There's cynicism in this book, and despair, but there's also a sort of
repressed anger. This is the way the world is, he keeps saying, but
underneath, there's a sense that while this is the way the world is, the
world is not as the world should be.
I wondered why the book made it into the canon in the first place; it seems
so contradictory to everything theology says about the meaningfulness of
life, about hope, trust, love, joy. Insofar as God gets mentioned, it's a
remote, indifferent God who must be obeyed as a matter of duty, who is
clearly not at work in this world -- or if God is at work, God's a
capricious, untrustworthy deity.
Why Ecclesiastes? For the same reason that the Tanakh, the Jewish
Scriptures, pulled in the other Wisdom books: Job, with its God-wrangling;
Psalms, with their odd mixture of joy and despair, anger and humility;
Proverbs, with its conventional worldly wisdom; the Song of Songs, with its
fragrant eroticism. These are the books that bring the whole human
condition right into the presence of God. Ecclesiastes' weary cynicism
says nothing about God; it says an awful lot about what it's like to live
as a thinking, sensitive being in a world as badly broken as this world
often is. It's as though by including Ecclesiastes, the wise souls who put
the Tanakh together reached out to pull in those who have wandered off into
dry and dusty lands, because they knew how common is this condition. I've
spent much time in those lands myself, so I should know.

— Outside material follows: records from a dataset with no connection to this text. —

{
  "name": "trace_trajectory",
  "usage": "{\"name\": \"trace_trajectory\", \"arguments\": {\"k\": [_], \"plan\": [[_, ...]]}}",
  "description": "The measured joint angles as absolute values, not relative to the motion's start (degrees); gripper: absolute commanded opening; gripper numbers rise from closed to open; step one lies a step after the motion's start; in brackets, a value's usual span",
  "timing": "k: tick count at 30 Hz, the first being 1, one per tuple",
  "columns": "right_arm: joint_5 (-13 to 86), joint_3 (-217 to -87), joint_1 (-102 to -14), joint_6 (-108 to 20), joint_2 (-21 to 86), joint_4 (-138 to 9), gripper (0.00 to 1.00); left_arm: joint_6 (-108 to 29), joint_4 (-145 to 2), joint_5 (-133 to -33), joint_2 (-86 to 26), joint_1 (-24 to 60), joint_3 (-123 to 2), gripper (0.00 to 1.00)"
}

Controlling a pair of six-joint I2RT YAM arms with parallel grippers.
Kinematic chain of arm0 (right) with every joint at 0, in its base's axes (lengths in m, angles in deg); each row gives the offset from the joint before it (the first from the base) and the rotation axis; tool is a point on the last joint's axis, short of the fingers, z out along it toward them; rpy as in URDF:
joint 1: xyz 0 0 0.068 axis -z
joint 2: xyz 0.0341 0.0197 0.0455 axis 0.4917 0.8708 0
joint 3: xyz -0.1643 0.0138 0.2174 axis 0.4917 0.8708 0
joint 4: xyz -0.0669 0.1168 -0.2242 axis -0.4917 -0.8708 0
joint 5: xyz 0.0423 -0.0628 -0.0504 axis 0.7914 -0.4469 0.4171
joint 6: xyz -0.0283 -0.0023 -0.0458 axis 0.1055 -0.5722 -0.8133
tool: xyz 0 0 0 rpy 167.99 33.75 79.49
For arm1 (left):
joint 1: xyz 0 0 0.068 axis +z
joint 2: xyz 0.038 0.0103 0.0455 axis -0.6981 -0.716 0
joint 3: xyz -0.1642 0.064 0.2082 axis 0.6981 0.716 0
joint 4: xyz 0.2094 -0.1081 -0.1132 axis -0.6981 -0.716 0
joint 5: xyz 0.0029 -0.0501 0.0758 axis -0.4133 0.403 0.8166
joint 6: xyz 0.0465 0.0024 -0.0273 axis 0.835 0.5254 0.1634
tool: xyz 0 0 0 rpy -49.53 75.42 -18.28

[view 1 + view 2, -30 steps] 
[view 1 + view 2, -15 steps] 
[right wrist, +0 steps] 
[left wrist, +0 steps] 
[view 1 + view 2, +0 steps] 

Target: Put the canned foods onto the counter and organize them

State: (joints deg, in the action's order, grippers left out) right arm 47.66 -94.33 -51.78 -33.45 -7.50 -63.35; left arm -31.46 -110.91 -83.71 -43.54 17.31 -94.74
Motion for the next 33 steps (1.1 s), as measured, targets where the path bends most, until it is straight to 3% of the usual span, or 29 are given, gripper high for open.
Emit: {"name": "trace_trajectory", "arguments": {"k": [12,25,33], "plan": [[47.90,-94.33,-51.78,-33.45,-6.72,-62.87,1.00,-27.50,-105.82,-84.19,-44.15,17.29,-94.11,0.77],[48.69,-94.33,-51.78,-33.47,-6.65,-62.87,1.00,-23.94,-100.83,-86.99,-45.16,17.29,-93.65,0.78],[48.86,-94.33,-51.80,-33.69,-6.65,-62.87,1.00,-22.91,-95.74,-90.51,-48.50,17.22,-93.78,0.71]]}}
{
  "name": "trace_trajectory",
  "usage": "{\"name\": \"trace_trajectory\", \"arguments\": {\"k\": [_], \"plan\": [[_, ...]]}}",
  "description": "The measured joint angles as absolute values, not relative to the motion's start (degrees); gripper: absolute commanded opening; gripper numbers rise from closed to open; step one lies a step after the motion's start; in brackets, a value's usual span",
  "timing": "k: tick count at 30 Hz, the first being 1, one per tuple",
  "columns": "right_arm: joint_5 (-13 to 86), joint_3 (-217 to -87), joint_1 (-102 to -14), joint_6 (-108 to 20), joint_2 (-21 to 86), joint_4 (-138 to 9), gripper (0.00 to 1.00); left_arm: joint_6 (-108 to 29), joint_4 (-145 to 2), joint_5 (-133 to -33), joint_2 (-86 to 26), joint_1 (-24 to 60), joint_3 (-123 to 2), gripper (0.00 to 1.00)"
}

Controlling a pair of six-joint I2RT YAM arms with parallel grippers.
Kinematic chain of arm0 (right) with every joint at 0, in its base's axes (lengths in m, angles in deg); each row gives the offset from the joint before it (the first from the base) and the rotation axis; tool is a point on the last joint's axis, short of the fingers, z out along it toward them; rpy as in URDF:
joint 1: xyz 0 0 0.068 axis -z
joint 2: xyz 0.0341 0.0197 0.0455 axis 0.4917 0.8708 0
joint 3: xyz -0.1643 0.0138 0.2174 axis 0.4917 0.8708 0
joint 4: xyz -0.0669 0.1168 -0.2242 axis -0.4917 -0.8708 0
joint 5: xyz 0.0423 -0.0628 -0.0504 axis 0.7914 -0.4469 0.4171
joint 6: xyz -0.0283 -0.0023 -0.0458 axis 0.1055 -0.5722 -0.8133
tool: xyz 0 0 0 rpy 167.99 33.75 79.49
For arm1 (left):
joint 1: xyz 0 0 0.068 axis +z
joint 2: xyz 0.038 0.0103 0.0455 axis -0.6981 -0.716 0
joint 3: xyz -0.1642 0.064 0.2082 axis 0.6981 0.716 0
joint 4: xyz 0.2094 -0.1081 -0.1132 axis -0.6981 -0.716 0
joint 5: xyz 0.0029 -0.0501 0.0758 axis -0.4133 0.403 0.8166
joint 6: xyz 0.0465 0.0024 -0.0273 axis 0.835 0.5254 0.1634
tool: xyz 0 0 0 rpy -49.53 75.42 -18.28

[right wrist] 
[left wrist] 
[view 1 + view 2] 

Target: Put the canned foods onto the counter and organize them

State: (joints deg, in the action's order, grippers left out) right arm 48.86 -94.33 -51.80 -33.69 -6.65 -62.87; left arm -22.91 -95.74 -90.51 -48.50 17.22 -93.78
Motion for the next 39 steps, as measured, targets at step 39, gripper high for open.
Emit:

I thought of Paul, joyously crowing that the foolishness of God is wiser
than the wisdom of humankind, and I went to hang out laundry on the line --
always a healthy occupation, and one that would have benefited
Ecclesiastes's author no end. It's a beautiful day, not yet hot, with a
fine light breeze. As I pinned out towels and dishcloths, I could hear the
shouts of kids playing soccer in the nearby park. If you take the long,
broad, intelligent view, this world can be a really discouraging place. If
you just stand in the moment and be open to whatever it brings, it's
remarkable what beauty is out there.